E accanto a Santamaria, che, mentre l’inchiesta prosegue senza fare in realtà nessun decisivo passo in avanti, fatica a mantenersi fedele a se stesso, ecco sfilare una galleria di personaggi tragicomici, che la penna di Fruttero e Lucentini veste in egual misura di comicità e cupezza; il ricco Massimo Campi, raffinato perdigiorno che trascina stancamente una relazione omosessuale con il giovane Lello, impiegato comunale desideroso d’attenzioni e riconoscimenti; l’affascinante Anna Carla Dosio, sposata a un facoltoso industriale che non ama, o non ama più, come vorrebbe; Bonetto, studioso, intellettuale, esperto di letteratura americana spossato da una guerra non dichiarata con un collega; il gallerista Vollero, i cui sforzi per blandire la sua clientela di incompetenti dal portafoglio gonfio e continuare così il proprio commercio si fanno ogni giorno più pesanti. Fra di essi, nel loro incespicare spesso così ridicolo, negli eroismi da quattro soldi, nelle invidie di pianerottolo, nel graffiare di pettegolezzi cui non importano né la verità né il suo opposto, si cela in agguato l’orrore della cronaca, nutrito dalla sordida oscurità catramosa della colpa, del vizio, dell’interesse personale da perseguire sempre e comunque: “Il commissario si alzò, andò stancamente fino alla soglia del terrazzetto.
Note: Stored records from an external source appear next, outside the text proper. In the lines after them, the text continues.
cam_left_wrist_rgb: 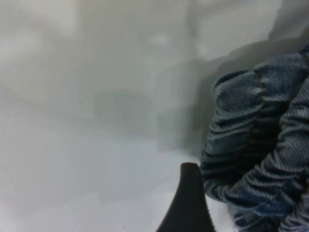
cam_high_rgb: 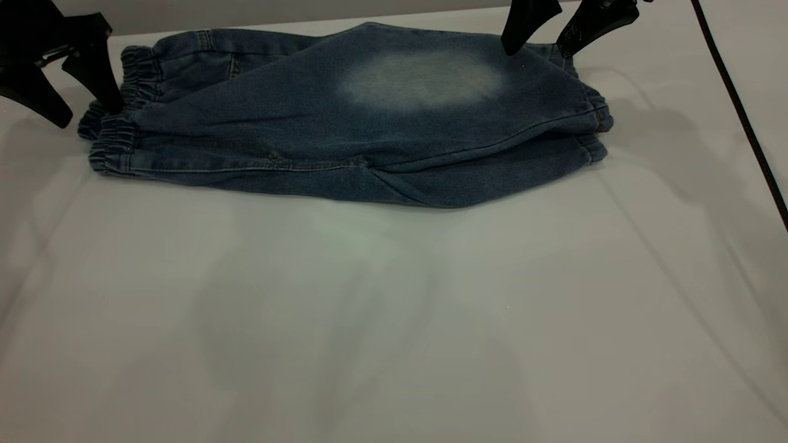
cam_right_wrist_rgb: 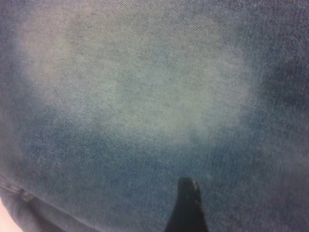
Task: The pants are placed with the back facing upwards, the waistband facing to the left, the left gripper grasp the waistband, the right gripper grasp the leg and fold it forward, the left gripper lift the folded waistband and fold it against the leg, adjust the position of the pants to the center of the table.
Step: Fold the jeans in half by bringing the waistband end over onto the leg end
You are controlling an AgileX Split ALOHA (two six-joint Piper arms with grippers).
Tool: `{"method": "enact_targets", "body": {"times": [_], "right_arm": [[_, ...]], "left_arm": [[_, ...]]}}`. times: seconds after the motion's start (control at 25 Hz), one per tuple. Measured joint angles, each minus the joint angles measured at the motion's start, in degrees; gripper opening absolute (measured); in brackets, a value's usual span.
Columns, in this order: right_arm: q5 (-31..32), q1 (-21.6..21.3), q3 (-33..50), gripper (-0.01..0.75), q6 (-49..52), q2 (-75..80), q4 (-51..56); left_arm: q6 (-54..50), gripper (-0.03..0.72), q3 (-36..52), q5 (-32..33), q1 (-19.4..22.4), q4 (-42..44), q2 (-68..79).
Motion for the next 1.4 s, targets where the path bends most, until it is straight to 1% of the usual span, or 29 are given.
{"method": "enact_targets", "body": {"times": [0.24,0.44,0.56,0.64,0.76,0.92,1.0,1.04,1.08,1.28,1.4], "right_arm": [[-0.1,0.0,0.0,0.498,0.0,0.0,0.3],[-0.2,0.0,0.0,0.498,-0.1,0.0,0.8],[-0.2,0.0,0.0,0.498,-0.8,0.0,1.4],[-0.2,0.1,0.0,0.497,-1.9,0.0,2.8],[0.0,0.7,0.0,0.482,-4.6,0.0,6.0],[0.3,3.2,0.0,0.469,-9.7,0.0,10.5],[0.0,5.1,0.0,0.468,-10.7,0.0,10.3],[-0.7,6.1,0.0,0.467,-10.7,0.0,9.6],[-1.6,7.0,0.0,0.466,-10.6,0.0,8.2],[-5.5,11.2,-0.5,0.467,-8.6,0.6,1.9],[-5.1,12.3,-2.6,0.467,-6.0,2.5,-1.4]], "left_arm": [[1.8,0.542,0.0,-1.4,-0.8,-3.6,0.1],[4.8,0.542,-0.1,-2.0,-1.1,-9.0,0.2],[4.9,0.527,-0.1,-1.7,-1.1,-9.3,0.2],[4.9,0.491,-0.1,-1.4,-1.1,-9.0,0.2],[4.8,0.391,-0.1,-1.3,-1.1,-9.1,0.2],[4.7,0.206,-0.1,0.2,-1.1,-9.8,0.2],[4.5,0.118,-0.1,0.2,-1.1,-9.8,0.2],[4.5,0.087,-0.1,0.4,-1.1,-9.8,0.2],[4.5,0.075,-0.1,0.5,-1.1,-9.8,0.2],[4.5,0.075,-0.1,0.6,-1.1,-10.0,0.2],[4.7,0.075,-0.1,0.8,-1.1,-11.6,0.2]]}}
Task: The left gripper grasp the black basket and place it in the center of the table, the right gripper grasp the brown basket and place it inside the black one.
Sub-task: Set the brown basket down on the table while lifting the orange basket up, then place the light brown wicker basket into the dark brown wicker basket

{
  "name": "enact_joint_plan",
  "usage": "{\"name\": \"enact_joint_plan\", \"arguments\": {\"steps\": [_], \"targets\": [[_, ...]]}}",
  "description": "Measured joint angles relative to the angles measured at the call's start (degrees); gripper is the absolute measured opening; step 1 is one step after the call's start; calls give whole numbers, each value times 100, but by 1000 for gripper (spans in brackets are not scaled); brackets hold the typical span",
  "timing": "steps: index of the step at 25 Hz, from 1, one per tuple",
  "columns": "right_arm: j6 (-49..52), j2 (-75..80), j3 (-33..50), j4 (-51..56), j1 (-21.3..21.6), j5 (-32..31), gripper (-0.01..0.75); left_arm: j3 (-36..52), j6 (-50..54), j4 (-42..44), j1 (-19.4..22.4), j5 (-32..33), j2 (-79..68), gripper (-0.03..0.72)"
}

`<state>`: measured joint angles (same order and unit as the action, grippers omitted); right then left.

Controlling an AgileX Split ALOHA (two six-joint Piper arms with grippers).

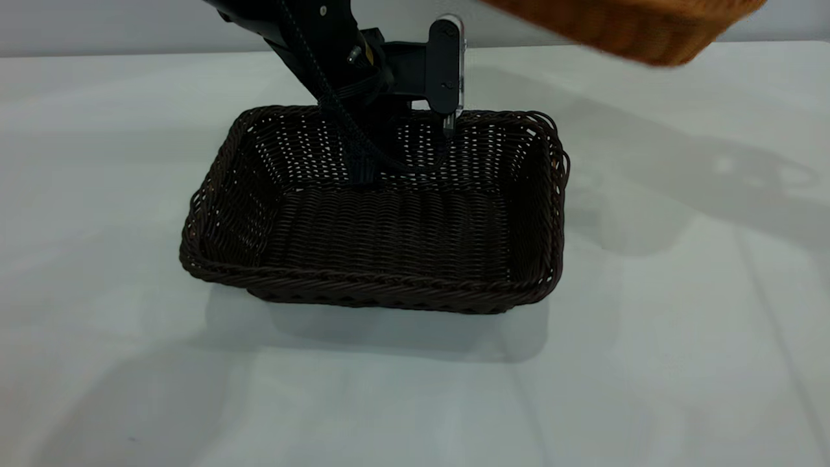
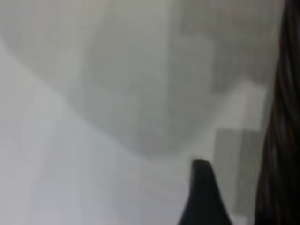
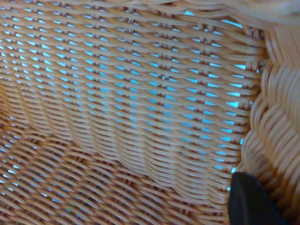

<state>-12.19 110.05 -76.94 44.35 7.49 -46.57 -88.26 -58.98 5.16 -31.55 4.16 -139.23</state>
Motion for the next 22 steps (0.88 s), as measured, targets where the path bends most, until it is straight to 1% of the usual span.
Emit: {"name": "enact_joint_plan", "arguments": {"steps": [3,6,8,11,14,18,21,22], "targets": [[20,0,-311,0,274,-35,67,6,27,-2,0,280,191,478],[94,0,-519,0,535,-113,67,6,108,-2,0,805,567,478],[116,0,-549,0,624,-150,67,6,220,-2,0,1219,892,478],[121,7,-549,-105,621,-304,67,10,435,-2,34,1807,1503,477],[121,99,-557,-150,480,-589,67,10,608,-2,218,2147,2264,477],[121,400,-562,-176,36,-967,67,17,919,-2,614,2253,3242,475],[49,641,-562,-196,-513,-1178,67,17,1333,-2,760,2142,3952,475],[32,733,-562,-196,-771,-1219,67,17,1460,-2,791,2084,4113,475]]}}
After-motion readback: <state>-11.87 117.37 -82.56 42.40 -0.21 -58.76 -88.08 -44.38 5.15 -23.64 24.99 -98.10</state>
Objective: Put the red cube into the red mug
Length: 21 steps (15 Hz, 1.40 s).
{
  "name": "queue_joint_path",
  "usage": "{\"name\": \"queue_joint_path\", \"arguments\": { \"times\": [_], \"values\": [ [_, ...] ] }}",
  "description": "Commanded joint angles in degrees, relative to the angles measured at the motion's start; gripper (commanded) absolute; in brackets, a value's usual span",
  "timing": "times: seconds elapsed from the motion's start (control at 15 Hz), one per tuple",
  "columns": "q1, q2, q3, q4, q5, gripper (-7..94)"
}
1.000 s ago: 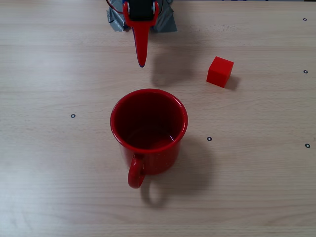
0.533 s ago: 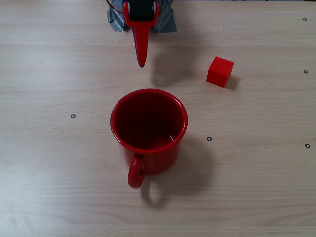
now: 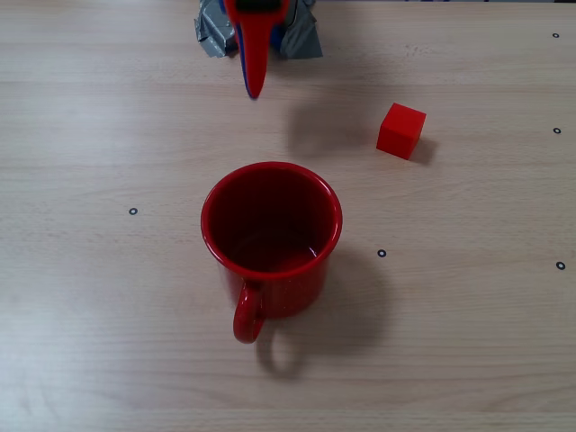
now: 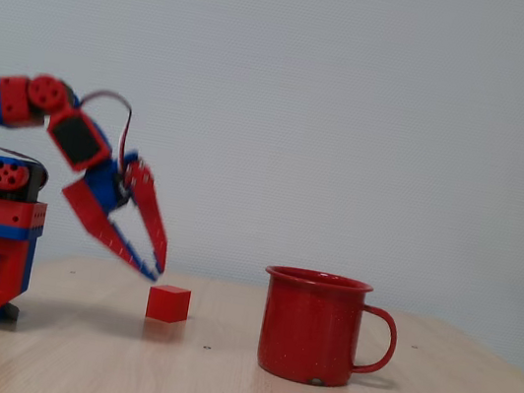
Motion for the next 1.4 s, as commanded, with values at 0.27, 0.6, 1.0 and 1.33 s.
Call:
{"name": "queue_joint_path", "arguments": {
  "times": [0.27, 0.6, 1.0, 1.33],
  "values": [
    [0.3, -13.2, -27.9, 11.4, -3.9, 0],
    [-4.3, -34.2, -54.3, 23.3, -10.3, 0],
    [-15.6, -51.4, -69.0, 35.8, -12.7, 0],
    [-27.3, -55.3, -67.3, 31.3, -11.0, 0]
  ]
}}
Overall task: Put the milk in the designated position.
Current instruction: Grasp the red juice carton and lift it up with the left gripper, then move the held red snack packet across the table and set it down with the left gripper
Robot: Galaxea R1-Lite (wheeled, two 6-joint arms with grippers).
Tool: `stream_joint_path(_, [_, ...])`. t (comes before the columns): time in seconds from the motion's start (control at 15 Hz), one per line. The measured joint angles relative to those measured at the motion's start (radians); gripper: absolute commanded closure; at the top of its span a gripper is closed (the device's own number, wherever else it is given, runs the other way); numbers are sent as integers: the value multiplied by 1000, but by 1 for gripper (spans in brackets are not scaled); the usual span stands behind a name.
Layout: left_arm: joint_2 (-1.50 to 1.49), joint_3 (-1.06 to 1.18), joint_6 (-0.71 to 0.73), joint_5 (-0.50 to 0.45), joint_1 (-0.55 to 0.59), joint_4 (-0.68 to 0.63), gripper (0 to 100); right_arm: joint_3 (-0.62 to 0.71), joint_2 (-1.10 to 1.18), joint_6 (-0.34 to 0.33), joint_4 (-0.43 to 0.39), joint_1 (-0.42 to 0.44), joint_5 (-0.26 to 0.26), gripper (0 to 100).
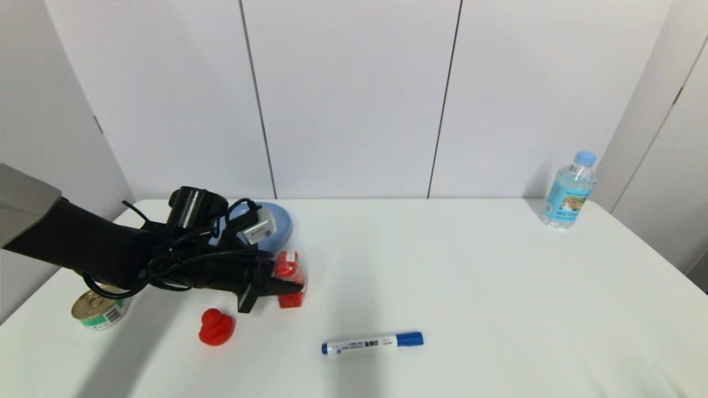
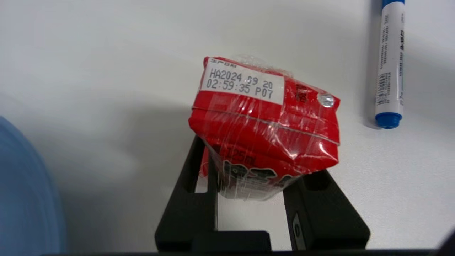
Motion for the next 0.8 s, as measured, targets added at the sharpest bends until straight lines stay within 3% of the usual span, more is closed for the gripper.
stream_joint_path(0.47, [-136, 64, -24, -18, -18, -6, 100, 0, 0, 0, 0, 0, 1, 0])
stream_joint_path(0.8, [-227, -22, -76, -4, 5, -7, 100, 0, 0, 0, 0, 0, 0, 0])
Per il suo collega Rappa, della Buoncostume, che si limitava a rastrellarli periodicamente, a tenerli dentro una notte e a rilasciarli senza più nemmeno fargli la predica, era facile lamentarsi di avere le mani legate, chiedere misure severe, leggi intransigenti. Ma per lui, che spesso se li doveva sorbire a quattr’occhi, gli uomini e le donne del sottobosco cittadino rappresentavano un ben diverso tipo di piaga. Soltanto per cauterizzare quella cancrena verbosa, quella logorrea di frasi fatte, di concetti fraintesi, di termini inappropriati, di idee malcotte e maldigerite, soltanto per farli finalmente tacere, il commissario si chiese se non valesse la pena di concedere a tutti […] tutto ciò che volevano, il libero coito in autobus, l’esibizionismo collettivo in piazza San Carlo, la sodomia al parco Michelotti, con le zebre e i tapiri dello zoo”.
Eccovi l’incipit. Buona lettura.
Il martedì di giugno in cui fu assassinato, l’architetto Garrone guardò l’ora molte volte. Aveva cominciato aprendo gli occhi nell’oscurità fonda della sua camera, dove la finestra ben tappata non lasciava filtrare il minimo raggio.